▸ Aim of the task: Of all the entries below, retype only the lines from the one with "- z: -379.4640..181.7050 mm" through the one with "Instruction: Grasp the", exactly as they appear.

(Stored records)
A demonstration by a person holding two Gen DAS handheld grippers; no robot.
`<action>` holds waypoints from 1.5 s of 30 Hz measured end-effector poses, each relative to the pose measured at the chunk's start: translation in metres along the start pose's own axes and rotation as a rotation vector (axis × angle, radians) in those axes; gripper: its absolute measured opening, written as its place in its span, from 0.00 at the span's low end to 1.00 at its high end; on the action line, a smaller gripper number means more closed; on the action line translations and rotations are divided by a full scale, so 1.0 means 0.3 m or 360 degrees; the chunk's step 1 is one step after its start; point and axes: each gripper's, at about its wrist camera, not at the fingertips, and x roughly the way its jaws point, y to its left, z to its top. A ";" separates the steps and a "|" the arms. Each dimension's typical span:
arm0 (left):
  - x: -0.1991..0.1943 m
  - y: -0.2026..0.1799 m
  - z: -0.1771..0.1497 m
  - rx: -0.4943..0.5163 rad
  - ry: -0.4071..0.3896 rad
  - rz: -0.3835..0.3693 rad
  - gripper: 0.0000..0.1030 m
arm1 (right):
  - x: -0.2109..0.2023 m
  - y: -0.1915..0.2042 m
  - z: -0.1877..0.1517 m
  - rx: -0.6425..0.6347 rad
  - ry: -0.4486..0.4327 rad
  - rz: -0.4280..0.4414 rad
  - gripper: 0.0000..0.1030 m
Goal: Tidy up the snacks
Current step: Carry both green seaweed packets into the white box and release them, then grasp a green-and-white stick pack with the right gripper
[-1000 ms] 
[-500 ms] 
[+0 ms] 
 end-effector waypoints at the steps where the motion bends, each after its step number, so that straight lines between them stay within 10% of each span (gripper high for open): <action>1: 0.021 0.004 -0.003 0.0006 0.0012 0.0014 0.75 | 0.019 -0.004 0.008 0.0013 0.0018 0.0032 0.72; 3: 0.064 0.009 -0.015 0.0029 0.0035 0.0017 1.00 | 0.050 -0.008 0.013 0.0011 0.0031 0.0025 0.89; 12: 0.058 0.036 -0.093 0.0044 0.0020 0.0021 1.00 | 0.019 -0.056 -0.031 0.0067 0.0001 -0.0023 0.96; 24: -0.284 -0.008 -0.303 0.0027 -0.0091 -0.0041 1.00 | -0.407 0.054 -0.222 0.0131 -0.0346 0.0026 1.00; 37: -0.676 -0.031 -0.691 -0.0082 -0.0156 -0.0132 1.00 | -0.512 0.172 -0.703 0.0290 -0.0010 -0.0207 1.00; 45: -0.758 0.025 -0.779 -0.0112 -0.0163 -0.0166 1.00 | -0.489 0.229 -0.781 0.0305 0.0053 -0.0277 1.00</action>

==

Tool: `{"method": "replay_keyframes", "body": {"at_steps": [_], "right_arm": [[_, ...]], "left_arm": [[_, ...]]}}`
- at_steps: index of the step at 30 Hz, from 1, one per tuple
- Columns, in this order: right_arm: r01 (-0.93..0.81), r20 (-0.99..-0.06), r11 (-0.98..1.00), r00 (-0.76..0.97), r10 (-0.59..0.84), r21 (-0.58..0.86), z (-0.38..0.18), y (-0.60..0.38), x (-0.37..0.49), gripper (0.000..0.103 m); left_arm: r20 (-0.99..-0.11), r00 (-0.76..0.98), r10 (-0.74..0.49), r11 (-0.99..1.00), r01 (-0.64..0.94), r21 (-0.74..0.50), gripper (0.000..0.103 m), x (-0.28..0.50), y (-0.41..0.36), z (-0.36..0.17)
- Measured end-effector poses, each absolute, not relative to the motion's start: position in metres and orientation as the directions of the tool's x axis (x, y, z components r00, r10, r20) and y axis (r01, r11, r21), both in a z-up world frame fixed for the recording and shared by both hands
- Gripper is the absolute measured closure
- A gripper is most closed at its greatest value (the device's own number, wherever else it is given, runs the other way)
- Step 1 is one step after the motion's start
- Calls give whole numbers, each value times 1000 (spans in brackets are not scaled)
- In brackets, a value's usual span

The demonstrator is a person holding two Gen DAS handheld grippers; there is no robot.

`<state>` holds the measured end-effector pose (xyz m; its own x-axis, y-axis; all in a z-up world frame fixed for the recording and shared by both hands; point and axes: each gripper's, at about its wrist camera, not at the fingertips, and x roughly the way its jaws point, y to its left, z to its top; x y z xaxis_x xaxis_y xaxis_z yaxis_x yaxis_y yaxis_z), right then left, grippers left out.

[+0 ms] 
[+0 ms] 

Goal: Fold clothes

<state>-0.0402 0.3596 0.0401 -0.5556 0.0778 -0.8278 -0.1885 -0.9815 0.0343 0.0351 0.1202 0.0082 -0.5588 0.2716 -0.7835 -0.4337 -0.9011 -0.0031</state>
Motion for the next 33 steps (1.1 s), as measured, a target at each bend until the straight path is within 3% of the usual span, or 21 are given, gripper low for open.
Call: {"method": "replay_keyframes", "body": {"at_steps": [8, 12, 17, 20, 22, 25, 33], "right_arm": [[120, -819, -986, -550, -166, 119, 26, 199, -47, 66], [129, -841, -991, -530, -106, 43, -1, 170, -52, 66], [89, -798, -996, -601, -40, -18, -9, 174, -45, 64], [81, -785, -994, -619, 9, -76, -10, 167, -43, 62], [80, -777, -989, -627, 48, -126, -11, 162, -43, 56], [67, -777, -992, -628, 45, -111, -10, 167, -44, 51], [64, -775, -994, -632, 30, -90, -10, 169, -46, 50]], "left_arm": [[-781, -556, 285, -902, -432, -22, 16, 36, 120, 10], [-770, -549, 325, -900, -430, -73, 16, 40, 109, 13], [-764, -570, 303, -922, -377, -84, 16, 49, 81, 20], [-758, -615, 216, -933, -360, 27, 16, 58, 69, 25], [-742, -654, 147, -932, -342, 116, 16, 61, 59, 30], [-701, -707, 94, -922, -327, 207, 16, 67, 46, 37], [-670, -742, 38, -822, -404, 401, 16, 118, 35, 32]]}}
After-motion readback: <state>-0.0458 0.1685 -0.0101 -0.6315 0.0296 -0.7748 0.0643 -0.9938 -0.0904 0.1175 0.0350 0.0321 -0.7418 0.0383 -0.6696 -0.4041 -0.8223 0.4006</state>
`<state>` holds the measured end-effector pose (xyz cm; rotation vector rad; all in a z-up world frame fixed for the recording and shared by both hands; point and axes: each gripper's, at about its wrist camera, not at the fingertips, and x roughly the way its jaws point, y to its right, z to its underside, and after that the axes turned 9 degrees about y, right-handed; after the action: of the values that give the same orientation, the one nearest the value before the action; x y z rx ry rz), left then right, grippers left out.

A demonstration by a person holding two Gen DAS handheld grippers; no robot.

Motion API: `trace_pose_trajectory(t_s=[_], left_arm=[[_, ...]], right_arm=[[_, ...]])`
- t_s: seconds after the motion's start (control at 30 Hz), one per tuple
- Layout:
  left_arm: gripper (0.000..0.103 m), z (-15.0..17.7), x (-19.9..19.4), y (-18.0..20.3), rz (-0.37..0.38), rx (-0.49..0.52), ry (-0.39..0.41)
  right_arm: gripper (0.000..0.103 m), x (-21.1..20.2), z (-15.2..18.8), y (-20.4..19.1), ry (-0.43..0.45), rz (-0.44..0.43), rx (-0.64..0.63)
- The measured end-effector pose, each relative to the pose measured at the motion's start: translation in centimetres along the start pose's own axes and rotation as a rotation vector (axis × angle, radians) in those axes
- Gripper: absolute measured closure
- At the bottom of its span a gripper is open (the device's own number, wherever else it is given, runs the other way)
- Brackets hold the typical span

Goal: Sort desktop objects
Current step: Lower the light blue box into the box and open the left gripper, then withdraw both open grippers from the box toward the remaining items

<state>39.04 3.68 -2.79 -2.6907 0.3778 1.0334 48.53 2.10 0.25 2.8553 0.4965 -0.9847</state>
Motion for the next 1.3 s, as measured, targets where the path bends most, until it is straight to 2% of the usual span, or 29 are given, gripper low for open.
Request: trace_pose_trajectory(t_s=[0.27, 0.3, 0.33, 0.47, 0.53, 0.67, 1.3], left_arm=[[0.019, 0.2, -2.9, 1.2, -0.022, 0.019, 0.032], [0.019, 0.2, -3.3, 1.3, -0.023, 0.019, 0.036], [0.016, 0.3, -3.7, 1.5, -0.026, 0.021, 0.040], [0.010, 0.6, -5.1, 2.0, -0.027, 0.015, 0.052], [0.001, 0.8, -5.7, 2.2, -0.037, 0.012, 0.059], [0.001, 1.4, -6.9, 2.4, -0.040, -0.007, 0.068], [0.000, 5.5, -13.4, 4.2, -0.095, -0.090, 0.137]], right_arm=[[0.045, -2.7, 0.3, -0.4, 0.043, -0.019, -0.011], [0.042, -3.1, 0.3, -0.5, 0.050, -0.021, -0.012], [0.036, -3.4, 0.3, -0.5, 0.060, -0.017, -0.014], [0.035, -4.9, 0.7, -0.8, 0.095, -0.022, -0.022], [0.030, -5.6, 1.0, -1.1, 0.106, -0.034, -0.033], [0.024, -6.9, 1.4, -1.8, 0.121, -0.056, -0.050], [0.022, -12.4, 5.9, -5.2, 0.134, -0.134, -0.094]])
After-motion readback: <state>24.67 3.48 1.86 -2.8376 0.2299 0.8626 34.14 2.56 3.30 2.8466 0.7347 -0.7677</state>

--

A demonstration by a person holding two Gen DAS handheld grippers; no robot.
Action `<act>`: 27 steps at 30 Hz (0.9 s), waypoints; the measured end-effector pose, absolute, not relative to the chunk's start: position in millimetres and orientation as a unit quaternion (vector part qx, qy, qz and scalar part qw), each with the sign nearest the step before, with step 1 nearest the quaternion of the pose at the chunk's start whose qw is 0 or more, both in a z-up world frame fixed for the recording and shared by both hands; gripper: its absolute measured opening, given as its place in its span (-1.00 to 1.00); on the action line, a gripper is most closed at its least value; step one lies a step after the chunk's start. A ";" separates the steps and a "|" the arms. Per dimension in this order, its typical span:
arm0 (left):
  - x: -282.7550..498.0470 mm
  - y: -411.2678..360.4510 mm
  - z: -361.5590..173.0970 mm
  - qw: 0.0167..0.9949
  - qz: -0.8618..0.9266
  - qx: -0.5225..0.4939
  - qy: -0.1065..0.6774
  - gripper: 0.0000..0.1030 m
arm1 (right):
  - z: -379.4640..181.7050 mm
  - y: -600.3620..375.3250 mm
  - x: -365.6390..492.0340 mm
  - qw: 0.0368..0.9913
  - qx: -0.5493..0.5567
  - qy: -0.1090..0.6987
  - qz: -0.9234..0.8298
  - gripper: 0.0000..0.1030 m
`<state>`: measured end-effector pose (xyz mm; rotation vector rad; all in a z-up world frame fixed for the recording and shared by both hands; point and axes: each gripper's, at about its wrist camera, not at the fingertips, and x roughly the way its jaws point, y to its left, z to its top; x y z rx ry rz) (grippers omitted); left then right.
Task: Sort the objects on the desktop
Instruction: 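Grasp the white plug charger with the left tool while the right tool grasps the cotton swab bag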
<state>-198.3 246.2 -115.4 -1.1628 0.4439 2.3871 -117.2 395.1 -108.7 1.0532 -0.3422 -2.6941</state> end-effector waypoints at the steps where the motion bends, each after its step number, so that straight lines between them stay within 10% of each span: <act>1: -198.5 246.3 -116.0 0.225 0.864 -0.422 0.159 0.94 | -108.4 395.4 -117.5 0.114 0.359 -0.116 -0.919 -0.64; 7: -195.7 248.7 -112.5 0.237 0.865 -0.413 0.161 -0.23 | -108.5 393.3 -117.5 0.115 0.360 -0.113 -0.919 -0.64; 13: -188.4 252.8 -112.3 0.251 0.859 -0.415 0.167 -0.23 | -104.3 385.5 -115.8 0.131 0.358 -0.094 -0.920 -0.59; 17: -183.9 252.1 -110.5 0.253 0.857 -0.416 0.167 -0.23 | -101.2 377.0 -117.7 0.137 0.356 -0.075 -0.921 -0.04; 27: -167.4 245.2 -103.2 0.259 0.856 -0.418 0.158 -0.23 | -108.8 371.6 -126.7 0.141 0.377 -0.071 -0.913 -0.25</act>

▸ Response to the exercise:
  - z: -379.4640..181.7050 mm
  - y: -600.3620..375.3250 mm
  - x: -365.6390..492.0340 mm
  - qw: 0.0368..0.9913
  - qx: -0.5493..0.5567
  - qy: -0.1090..0.6987
  - qz: -0.9234..0.8298
  - gripper: 0.0000..0.1030 m
`<state>`: measured end-effector pose (xyz mm; rotation vector rad; all in a z-up world frame fixed for the recording and shared by both hands; point and axes: each gripper's, at about its wrist camera, not at the fingertips, and x roughly the way its jaws point, y to its left, z to its top; x y z rx ry rz) (grippers omitted); left then right.
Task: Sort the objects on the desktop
Instruction: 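Grasp the white plug charger with the left tool while the right tool grasps the cotton swab bag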

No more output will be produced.